CoopDiff: A Diffusion-Guided Approach for Cooperation under Corruptions

TL;DR

CoopDiff is a diffusion-based framework that enhances cooperative perception robustness against diverse corruptions by employing a denoising mechanism and a teacher-student paradigm, significantly improving performance on multi-degradation benchmarks.

Contribution

This paper introduces CoopDiff, a novel diffusion-guided cooperative perception method that effectively mitigates corruptions through a teacher-student architecture with semantic guidance and adaptive decoding.

Findings

Outperforms prior methods across all corruption types

Reduces relative corruption error significantly

Provides a tunable trade-off between accuracy and efficiency

Abstract

Cooperative perception lets agents share information to expand coverage and improve scene understanding.
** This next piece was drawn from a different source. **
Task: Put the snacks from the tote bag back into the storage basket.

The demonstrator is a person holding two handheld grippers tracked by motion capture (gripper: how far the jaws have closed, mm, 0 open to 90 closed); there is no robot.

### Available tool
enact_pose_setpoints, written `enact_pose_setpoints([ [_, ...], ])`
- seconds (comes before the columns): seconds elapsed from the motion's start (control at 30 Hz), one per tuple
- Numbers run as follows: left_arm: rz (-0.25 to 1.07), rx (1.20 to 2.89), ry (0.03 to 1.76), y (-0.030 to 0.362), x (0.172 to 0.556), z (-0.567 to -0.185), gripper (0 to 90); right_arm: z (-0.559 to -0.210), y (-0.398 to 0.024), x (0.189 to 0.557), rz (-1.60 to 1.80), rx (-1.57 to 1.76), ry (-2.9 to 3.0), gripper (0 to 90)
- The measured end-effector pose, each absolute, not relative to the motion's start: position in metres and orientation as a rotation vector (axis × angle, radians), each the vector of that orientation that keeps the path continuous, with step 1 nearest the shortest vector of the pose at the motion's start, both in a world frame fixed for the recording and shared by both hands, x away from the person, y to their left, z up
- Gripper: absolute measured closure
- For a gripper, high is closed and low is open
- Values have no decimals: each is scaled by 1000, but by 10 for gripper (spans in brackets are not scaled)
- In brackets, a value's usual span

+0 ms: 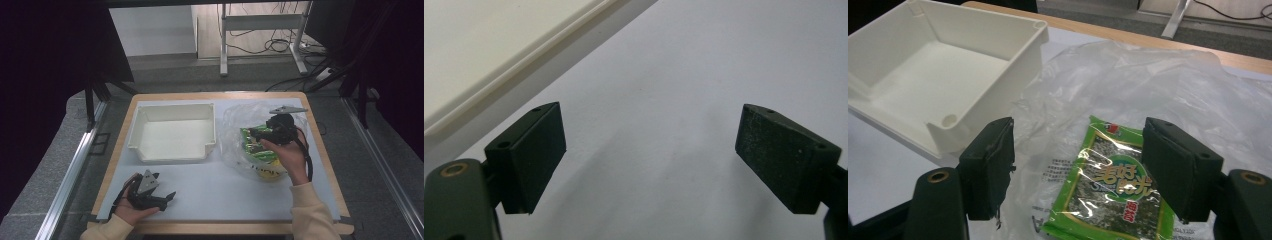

However, in real-world scenarios, diverse and unpredictable corruptions undermine its robustness and generalization. To address these challenges, we introduce CoopDiff, a diffusion-based cooperative perception framework that mitigates corruptions via a denoising mechanism. CoopDiff adopts a teacher-student paradigm: the Quality-Aware Teacher performs voxel-level early fusion with Quality of Interest weighting and semantic guidance, then produces clean supervision features via a diffusion denoiser. The Dual-Branch Diffusion Student first separates ego and cooperative streams in encoding to reconstruct the teacher's clean targets. And then, an Ego-Guided Cross-Attention mechanism facilitates balanced decoding under degradation by adaptively integrating ego and cooperative features. We evaluate CoopDiff on two constructed multi-degradation benchmarks, OPV2Vn and DAIR-V2Xn, each incorporating six corruption types, including environmental and sensor-level distortions. Benefiting from the inherent denoising properties of diffusion, CoopDiff consistently outperforms prior methods across all degradation types and lowers the relative corruption error. Furthermore, it offers a tunable balance between precision and inference efficiency.